Repeat the whole of the data, keeping every detail the same.
########################################
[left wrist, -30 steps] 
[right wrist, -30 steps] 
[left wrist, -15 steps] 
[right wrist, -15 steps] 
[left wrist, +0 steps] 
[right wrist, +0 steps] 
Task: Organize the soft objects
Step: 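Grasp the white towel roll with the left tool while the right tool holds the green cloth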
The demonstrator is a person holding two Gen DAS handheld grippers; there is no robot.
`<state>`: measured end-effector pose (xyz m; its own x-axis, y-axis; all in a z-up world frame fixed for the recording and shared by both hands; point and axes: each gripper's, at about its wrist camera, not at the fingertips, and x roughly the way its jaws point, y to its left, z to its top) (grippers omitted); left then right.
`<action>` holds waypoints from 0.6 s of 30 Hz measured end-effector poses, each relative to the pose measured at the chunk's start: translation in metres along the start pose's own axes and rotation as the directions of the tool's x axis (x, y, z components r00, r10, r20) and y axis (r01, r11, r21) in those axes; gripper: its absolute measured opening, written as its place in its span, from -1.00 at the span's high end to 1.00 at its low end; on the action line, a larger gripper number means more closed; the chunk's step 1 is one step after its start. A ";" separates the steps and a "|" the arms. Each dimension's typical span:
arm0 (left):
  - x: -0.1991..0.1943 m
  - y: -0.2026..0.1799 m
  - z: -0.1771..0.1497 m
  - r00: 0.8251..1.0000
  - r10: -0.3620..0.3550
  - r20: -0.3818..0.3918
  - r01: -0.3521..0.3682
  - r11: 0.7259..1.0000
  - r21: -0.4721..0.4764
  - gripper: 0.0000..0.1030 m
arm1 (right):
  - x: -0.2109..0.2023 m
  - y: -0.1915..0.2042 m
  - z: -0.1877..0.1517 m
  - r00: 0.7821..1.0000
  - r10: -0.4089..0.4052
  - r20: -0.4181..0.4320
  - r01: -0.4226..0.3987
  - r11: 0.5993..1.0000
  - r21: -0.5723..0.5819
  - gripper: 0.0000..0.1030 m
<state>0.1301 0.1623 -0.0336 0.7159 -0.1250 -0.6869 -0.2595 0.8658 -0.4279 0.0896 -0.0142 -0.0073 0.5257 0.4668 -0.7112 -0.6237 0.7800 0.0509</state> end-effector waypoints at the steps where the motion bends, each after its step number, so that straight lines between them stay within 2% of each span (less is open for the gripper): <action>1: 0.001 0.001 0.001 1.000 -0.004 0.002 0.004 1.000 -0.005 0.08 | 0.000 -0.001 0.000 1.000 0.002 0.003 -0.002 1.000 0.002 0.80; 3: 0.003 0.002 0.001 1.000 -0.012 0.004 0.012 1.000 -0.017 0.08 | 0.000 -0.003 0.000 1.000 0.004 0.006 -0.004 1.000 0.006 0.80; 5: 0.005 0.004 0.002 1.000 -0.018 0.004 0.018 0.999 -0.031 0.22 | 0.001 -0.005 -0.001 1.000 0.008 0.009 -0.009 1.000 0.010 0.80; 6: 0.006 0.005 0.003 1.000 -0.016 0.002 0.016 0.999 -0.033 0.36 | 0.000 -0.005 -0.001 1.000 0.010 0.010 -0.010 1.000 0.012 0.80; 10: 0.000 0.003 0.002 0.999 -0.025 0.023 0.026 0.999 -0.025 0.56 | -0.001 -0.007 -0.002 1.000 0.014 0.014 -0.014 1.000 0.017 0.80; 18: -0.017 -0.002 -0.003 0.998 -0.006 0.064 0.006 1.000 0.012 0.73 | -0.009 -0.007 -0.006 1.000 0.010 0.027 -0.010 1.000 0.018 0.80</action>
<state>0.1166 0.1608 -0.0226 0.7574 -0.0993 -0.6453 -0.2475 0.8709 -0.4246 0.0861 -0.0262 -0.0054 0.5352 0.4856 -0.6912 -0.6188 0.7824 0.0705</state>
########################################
▶ RESULT FOR THIS TASK:
[left wrist, -30 steps] 
[right wrist, -30 steps] 
[left wrist, -15 steps] 
[right wrist, -15 steps] 
[left wrist, +0 steps] 
[right wrist, +0 steps] 
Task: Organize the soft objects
Step: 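Grasp the white towel roll with the left tool while the right tool holds the green cloth
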The demonstrator is a person holding two Gen DAS handheld grippers; there is no robot.
`<state>`: measured end-effector pose (xyz m; its own x-axis, y-axis; all in a z-up world frame fixed for the recording and shared by both hands; point and axes: each gripper's, at about its wrist camera, not at the fingertips, and x roughly the way its jaws point, y to its left, z to its top) (grippers omitted); left then right.
`<action>` holds waypoints from 0.6 s of 30 Hz measured end-effector poses, each relative to the pose measured at the chunk's start: translation in metres along the start pose's own axes and rotation as the directions of the tool's x axis (x, y, z components r00, r10, r20) and y axis (r01, r11, r21) in those axes; gripper: its absolute measured opening, written as its place in its span, from -1.00 at the span's high end to 1.00 at its low end; on the action line, a larger gripper number means more closed; the chunk's step 1 is one step after its start. A ";" separates the steps and a "|" the arms. Each dimension's typical span:
arm0 (left):
  - x: -0.1991..0.1943 m
  - y: -0.2026..0.1799 m
  - z: -0.1771..0.1497 m
  - r00: 0.8251..1.0000
  - r10: -0.3620..0.3550
  - r20: -0.3818..0.3918
  - r01: -0.3521..0.3682
  - r11: 0.7259..1.0000
  - r21: -0.4721..0.4764
  - gripper: 0.0000..0.1030 m
arm1 (right):
  - x: -0.2109..0.2023 m
  - y: -0.1915..0.2042 m
  - z: -0.1877..0.1517 m
  - r00: 0.7821..1.0000
  - r10: -0.4089..0.4052
  - r20: -0.4181..0.4320
  - r01: -0.4226..0.3987
  - r11: 0.5993..1.0000
  - r21: -0.5723..0.5819
  - gripper: 0.0000..0.1030 m
<state>0.1301 0.1623 -0.0336 0.7159 -0.1250 -0.6869 -0.2595 0.8658 -0.4279 0.0896 -0.0142 -0.0073 0.5257 0.4668 -0.7112 -0.6237 0.7800 0.0509</state> end-effector waypoints at the steps where the motion bends, each after its step number, so that straight lines between them stay within 2% of each span (less is open for the gripper): <action>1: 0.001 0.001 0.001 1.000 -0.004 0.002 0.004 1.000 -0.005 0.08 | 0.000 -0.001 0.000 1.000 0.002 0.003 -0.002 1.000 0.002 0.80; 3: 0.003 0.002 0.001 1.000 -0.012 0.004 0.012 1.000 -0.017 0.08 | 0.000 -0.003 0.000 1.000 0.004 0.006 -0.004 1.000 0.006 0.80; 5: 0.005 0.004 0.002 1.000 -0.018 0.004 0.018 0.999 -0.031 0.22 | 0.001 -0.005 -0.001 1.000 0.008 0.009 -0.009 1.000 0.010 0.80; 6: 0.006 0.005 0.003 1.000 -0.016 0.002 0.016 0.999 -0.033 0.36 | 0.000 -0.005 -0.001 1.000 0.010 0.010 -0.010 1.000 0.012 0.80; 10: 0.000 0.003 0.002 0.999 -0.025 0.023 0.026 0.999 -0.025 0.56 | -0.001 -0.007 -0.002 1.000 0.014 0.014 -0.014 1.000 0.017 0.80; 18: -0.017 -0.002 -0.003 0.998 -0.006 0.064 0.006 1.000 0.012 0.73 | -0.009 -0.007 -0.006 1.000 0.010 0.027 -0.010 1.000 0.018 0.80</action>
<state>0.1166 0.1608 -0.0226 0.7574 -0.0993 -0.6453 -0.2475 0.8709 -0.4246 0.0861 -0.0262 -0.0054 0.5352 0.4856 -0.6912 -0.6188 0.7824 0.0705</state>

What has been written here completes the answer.